There are a lot of people out there, maybe some of them reading this, who believe that vagrant birds get too much attention. Many people don’t understand the community within the hobby that makes a priority of finding and seeing rare birds – birds which are, so they say, genetically ‘dead’, lost to the population and of no further interest. They might think this book isn’t for them, but frankly, they’d be wrong.

This book makes the case that vagrancy in birds matters. Even if you can’t buy into the enjoyment of seeing an extralimital individual that may be struggling through its last few days of life, the introductory sections of the book firmly establish that in order to understand vagrancy, we need to understand some biological problems that are of interest to all birders and ornithologists. The first 70 pages outline these issues – how do birds know where they are in the world?; what compels them to move off to a different part of the world?; and what cues do they use to get there? It comes down to what birds see and sense: the magnetic field of the earth, the patterns of the stars, the position of the sun, polarisation of the sky, and the topography and smells of the earth. The book describes how birds use these abilities to navigate, and how this feeds into the things that can go awry – what can send them the wrong way; what, if anything, a bird can do to rectify an error; and at which point the bird gives up and goes with the wind. The authors cover what, to many readers, will be conceptually familiar ground – reverse, drift, and mirror-image migration (things that have been covered many times previously) – but their discussion is always rooted in a firm understanding of biology and with an eye to the consequences of vagrancy for the birds involved and for the ecosystems in which they live.

The bulk of the book is an analysis of known vagrancy events in every family of birds, starting with the Struthionidae (ostriches) and working methodically through to the Thraupidae (tanagers). Although that means there are a large number of families for which the summary is basically ‘sedentary with no known vagrancy’, there are many families prone to vagrancy that get several pages of detailed description and analysis. The geographical coverage is worldwide and well balanced.
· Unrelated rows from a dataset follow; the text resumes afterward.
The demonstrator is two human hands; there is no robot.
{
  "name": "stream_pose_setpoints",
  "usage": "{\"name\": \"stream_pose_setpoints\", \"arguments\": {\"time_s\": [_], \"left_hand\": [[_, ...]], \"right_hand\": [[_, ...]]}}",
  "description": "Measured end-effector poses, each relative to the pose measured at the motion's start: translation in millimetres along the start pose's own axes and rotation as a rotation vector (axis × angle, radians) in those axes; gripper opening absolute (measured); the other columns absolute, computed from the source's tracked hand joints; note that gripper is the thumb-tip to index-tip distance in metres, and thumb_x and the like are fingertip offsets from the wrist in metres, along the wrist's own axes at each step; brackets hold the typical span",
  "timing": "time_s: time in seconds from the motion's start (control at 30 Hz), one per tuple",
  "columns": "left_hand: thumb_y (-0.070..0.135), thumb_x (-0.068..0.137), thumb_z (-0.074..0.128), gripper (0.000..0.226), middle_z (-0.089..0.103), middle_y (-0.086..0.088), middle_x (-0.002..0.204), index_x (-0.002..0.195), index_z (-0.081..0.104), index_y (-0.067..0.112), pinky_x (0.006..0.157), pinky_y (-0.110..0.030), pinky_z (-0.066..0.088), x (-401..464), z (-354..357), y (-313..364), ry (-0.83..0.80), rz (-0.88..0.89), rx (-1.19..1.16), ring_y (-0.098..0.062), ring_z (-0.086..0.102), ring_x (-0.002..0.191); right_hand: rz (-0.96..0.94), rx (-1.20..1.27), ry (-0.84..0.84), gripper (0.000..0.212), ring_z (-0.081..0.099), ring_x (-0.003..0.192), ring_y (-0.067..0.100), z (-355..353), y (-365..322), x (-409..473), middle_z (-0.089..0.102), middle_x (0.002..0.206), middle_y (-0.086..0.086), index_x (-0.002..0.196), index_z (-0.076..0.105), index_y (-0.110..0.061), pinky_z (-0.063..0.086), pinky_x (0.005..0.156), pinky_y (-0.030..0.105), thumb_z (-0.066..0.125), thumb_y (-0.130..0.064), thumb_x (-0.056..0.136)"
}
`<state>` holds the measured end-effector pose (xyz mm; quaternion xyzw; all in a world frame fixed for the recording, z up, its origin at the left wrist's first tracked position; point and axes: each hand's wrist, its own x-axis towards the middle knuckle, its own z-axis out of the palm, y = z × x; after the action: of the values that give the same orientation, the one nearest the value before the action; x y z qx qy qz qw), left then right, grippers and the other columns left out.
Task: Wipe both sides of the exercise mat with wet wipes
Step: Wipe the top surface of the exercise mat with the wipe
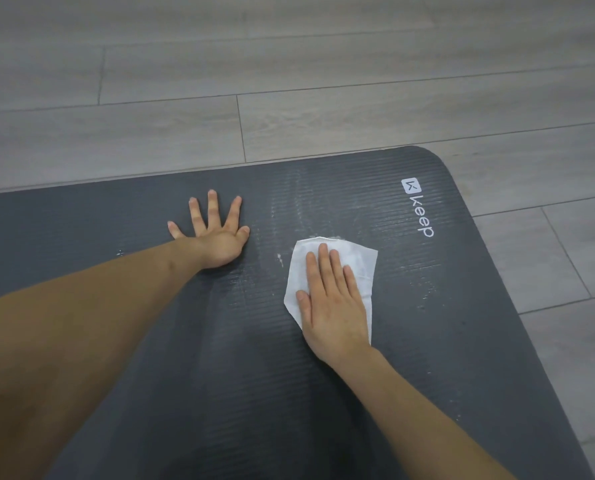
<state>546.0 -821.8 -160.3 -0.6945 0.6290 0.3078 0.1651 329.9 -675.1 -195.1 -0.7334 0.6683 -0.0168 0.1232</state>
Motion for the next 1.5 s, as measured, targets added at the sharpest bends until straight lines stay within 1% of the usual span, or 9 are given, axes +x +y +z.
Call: {"name": "stream_pose_setpoints", "arguments": {"time_s": [0.3,0.57,0.67,0.77,0.87,1.07,1.17,1.37,1.5], "left_hand": [[0.06,0.104,0.015,0.061,-0.042,0.008,0.159,0.152,-0.021,0.053,0.111,-0.074,-0.016,-3,-2,1,-0.012,0.003,-0.01,-0.029,-0.039,0.146],[0.061,0.103,0.015,0.06,-0.041,0.009,0.159,0.152,-0.021,0.055,0.113,-0.073,-0.014,0,-1,-1,-0.005,0.007,-0.001,-0.028,-0.037,0.148],[0.061,0.104,0.016,0.061,-0.039,0.01,0.16,0.152,-0.019,0.054,0.113,-0.073,-0.013,2,1,0,0.012,-0.005,0.011,-0.028,-0.035,0.149],[0.062,0.103,0.016,0.06,-0.038,0.01,0.161,0.152,-0.018,0.055,0.114,-0.073,-0.012,3,3,1,0.023,-0.015,0.013,-0.028,-0.034,0.149],[0.062,0.103,0.016,0.06,-0.038,0.01,0.161,0.152,-0.019,0.055,0.114,-0.073,-0.012,2,1,1,0.02,-0.016,0.017,-0.028,-0.034,0.149],[0.063,0.103,0.018,0.06,-0.035,0.013,0.162,0.152,-0.016,0.057,0.115,-0.071,-0.01,4,3,-1,0.045,-0.043,0.021,-0.026,-0.031,0.151],[0.063,0.103,0.021,0.06,-0.034,0.014,0.162,0.153,-0.012,0.058,0.115,-0.07,-0.011,5,7,0,0.085,-0.048,0.019,-0.024,-0.03,0.151],[0.064,0.102,0.019,0.059,-0.034,0.014,0.162,0.153,-0.012,0.057,0.115,-0.07,-0.011,7,9,0,0.083,-0.058,0.026,-0.024,-0.029,0.151],[0.065,0.102,0.018,0.06,-0.035,0.013,0.162,0.152,-0.014,0.057,0.114,-0.07,-0.011,7,9,0,0.074,-0.054,0.031,-0.025,-0.03,0.151]], "right_hand": [[0.162,-0.043,-0.021,0.064,-0.018,0.158,0.025,-7,25,-12,-0.012,0.173,0.005,0.166,-0.001,-0.029,0.002,0.128,0.051,0.014,-0.046,0.107],[-0.288,-0.098,-0.058,0.059,-0.005,0.16,0.026,-11,-19,74,0.001,0.174,0.001,0.165,0.008,-0.034,0.0,0.128,0.049,0.014,-0.047,0.108],[-0.004,-0.147,0.016,0.064,0.009,0.159,0.032,-33,82,81,0.008,0.173,0.007,0.165,0.01,-0.033,0.009,0.125,0.051,0.008,-0.049,0.103],[0.334,-0.055,-0.004,0.067,-0.001,0.16,0.028,-59,181,51,-0.001,0.174,0.003,0.165,0.004,-0.035,0.004,0.128,0.051,0.001,-0.053,0.1],[0.368,-0.052,0.014,0.067,-0.003,0.16,0.03,-52,169,34,-0.003,0.174,0.006,0.165,0.002,-0.031,0.004,0.128,0.052,0.002,-0.05,0.101],[-0.411,-0.061,-0.095,0.059,-0.004,0.16,0.029,-6,-15,-8,0.002,0.174,0.002,0.165,0.013,-0.033,0.001,0.128,0.052,0.022,-0.045,0.108],[-0.534,-0.076,-0.082,0.057,0.001,0.16,0.025,-14,3,-3,0.007,0.174,-0.001,0.164,0.017,-0.036,0.003,0.128,0.049,0.025,-0.045,0.108],[0.208,-0.092,0.0,0.065,-0.001,0.16,0.025,-63,213,17,-0.003,0.174,-0.001,0.165,0.004,-0.038,0.005,0.129,0.05,0.003,-0.054,0.102],[0.307,-0.097,0.025,0.068,-0.001,0.16,0.031,-56,198,10,-0.003,0.174,0.007,0.166,0.003,-0.029,0.005,0.128,0.052,0.001,-0.05,0.101]]}}
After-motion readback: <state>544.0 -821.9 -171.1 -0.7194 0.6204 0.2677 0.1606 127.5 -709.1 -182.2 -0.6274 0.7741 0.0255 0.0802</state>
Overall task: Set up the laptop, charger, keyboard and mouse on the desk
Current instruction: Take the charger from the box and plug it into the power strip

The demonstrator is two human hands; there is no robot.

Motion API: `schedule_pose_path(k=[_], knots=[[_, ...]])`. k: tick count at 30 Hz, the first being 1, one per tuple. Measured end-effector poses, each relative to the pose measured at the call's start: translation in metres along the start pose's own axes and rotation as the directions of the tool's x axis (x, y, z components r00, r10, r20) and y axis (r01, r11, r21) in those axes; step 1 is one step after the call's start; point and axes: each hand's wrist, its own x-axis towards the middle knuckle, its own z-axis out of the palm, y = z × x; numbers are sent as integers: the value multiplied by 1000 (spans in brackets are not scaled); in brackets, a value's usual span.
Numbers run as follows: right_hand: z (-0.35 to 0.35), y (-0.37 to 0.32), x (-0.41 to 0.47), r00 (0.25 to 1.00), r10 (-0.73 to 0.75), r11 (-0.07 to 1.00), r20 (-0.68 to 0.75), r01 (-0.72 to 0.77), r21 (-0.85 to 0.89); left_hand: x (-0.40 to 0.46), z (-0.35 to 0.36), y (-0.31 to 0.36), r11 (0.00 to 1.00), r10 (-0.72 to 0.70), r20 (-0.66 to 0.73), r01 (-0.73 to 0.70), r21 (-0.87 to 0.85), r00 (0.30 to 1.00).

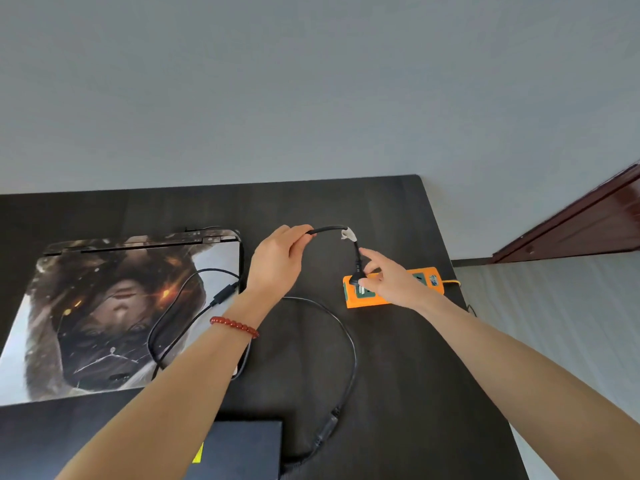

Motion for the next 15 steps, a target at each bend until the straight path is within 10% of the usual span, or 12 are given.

The ability of birds to respond to their environment is fundamental to our understanding of the consequences of climate change. Vagrancy events may lead to the development of new migration routes and the exploration of potentially favourable habitats. This book makes that clear. It’s a shame it was finished too soon to include the 2021 paper from Paul Dufour and colleagues (Current Biology 31: 5590–5596), which demonstrated that Richard’s Pipits Anthus richardi are now migrating regularly from their breeding grounds to southern Europe and back again – a new migration route quite possibly made advantageous by changing climate. 

This is an important and hugely entertaining book that represents an enormous amount of research and is a valuable resource to read through or dip into.